** Opening RECORDED INFORMATION block **

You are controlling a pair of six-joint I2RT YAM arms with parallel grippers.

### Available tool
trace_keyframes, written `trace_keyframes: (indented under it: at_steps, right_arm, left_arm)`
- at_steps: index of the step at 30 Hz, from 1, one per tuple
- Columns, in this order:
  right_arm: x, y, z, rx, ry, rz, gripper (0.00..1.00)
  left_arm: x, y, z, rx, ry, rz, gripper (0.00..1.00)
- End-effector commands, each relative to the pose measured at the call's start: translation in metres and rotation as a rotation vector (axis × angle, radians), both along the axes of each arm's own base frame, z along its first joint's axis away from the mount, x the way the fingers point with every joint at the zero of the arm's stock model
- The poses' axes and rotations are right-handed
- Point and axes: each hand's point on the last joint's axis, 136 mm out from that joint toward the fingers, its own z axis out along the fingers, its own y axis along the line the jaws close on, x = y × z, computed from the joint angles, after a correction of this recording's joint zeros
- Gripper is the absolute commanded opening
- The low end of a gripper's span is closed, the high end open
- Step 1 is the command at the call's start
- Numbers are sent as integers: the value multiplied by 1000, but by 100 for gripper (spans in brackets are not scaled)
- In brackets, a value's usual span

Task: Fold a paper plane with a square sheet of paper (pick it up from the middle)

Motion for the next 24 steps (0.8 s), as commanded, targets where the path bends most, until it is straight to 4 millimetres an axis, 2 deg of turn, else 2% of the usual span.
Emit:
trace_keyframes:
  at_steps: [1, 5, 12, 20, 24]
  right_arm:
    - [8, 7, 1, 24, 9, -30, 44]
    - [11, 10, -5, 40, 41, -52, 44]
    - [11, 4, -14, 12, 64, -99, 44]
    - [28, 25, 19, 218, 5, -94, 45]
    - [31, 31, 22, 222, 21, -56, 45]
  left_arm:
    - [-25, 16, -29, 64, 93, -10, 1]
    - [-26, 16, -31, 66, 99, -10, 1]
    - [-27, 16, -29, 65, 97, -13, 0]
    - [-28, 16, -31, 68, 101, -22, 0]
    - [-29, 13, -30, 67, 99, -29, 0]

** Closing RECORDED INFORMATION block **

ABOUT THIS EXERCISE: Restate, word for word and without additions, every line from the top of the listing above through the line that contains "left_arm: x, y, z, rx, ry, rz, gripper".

EXPECTED ANSWER:
You are controlling a pair of six-joint I2RT YAM arms with parallel grippers.

### Available tool
trace_keyframes, written `trace_keyframes: (indented under it: at_steps, right_arm, left_arm)`
- at_steps: index of the step at 30 Hz, from 1, one per tuple
- Columns, in this order:
  right_arm: x, y, z, rx, ry, rz, gripper (0.00..1.00)
  left_arm: x, y, z, rx, ry, rz, gripper (0.00..1.00)

That finishes the exercise, with nothing more to add.